### Your assignment:
All of the data below must be repeated exactly.

Supplied material section start

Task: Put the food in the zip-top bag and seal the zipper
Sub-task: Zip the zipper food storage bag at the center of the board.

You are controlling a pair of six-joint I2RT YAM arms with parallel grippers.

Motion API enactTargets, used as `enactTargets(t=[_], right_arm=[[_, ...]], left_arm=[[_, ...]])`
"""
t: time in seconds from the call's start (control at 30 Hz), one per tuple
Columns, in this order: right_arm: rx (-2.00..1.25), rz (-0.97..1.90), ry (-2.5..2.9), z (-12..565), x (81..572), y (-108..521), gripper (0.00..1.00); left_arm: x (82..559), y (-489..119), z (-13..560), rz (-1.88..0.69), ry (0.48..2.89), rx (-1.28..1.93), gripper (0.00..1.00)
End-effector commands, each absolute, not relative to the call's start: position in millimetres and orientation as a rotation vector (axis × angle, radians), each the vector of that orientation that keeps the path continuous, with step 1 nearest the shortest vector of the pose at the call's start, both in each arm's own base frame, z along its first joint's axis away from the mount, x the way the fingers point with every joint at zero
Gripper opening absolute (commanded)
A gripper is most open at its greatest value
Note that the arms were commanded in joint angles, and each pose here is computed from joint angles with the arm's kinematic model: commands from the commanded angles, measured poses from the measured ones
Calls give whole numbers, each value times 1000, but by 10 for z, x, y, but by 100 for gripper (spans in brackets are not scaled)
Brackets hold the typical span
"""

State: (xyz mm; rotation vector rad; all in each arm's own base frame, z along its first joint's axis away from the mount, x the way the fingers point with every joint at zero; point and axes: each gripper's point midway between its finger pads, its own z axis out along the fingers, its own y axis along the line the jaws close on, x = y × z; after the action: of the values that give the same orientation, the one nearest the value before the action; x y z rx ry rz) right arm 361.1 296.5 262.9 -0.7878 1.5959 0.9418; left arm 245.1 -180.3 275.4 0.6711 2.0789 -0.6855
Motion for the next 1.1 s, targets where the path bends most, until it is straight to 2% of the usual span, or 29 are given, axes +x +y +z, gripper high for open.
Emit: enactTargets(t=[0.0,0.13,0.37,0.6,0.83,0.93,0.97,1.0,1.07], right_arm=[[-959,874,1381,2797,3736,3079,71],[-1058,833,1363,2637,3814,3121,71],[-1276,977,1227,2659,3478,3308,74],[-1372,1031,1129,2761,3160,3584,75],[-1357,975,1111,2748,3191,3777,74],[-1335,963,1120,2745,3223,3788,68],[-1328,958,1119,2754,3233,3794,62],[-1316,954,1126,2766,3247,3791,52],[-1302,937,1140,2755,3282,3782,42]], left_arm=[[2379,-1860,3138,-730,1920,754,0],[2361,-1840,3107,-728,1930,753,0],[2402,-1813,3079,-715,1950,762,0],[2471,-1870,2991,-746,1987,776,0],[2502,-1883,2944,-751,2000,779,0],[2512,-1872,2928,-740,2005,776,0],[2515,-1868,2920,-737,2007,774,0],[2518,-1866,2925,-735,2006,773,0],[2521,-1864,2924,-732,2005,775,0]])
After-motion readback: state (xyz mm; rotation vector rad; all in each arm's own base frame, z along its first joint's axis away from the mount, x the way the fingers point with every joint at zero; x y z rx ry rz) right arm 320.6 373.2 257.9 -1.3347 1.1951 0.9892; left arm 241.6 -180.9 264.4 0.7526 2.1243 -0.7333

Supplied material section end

### Task answer:
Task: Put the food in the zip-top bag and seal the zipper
Sub-task: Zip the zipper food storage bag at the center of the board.

You are controlling a pair of six-joint I2RT YAM arms with parallel grippers.

Motion API enactTargets, used as `enactTargets(t=[_], right_arm=[[_, ...]], left_arm=[[_, ...]])`
"""
t: time in seconds from the call's start (control at 30 Hz), one per tuple
Columns, in this order: right_arm: rx (-2.00..1.25), rz (-0.97..1.90), ry (-2.5..2.9), z (-12..565), x (81..572), y (-108..521), gripper (0.00..1.00); left_arm: x (82..559), y (-489..119), z (-13..560), rz (-1.88..0.69), ry (0.48..2.89), rx (-1.28..1.93), gripper (0.00..1.00)
End-effector commands, each absolute, not relative to the call's start: position in millimetres and orientation as a rotation vector (axis × angle, radians), each the vector of that orientation that keeps the path continuous, with step 1 nearest the shortest vector of the pose at the call's start, both in each arm's own base frame, z along its first joint's axis away from the mount, x the way the fingers point with every joint at zero
Gripper opening absolute (commanded)
A gripper is most open at its greatest value
Note that the arms were commanded in joint angles, and each pose here is computed from joint angles with the arm's kinematic model: commands from the commanded angles, measured poses from the measured ones
Calls give whole numbers, each value times 1000, but by 10 for z, x, y, but by 100 for gripper (spans in brackets are not scaled)
Brackets hold the typical span
"""

State: (xyz mm; rotation vector rad; all in each arm's own base frame, z along its first joint's axis away from the mount, x the way the fingers point with every joint at zero; point and axes: each gripper's point midway between its finger pads, its own z axis out along the fingers, its own y axis along the line the jaws close on, x = y × z; after the action: of the values that give the same orientation, the one nearest the value before the action; x y z rx ry rz) right arm 361.1 296.5 262.9 -0.7878 1.5959 0.9418; left arm 245.1 -180.3 275.4 0.6711 2.0789 -0.6855
Motion for the next 1.1 s, targets where the path bends most, until it is straight to 2% of the usual span, or 29 are given, axes +x +y +z, gripper high for open.
Emit: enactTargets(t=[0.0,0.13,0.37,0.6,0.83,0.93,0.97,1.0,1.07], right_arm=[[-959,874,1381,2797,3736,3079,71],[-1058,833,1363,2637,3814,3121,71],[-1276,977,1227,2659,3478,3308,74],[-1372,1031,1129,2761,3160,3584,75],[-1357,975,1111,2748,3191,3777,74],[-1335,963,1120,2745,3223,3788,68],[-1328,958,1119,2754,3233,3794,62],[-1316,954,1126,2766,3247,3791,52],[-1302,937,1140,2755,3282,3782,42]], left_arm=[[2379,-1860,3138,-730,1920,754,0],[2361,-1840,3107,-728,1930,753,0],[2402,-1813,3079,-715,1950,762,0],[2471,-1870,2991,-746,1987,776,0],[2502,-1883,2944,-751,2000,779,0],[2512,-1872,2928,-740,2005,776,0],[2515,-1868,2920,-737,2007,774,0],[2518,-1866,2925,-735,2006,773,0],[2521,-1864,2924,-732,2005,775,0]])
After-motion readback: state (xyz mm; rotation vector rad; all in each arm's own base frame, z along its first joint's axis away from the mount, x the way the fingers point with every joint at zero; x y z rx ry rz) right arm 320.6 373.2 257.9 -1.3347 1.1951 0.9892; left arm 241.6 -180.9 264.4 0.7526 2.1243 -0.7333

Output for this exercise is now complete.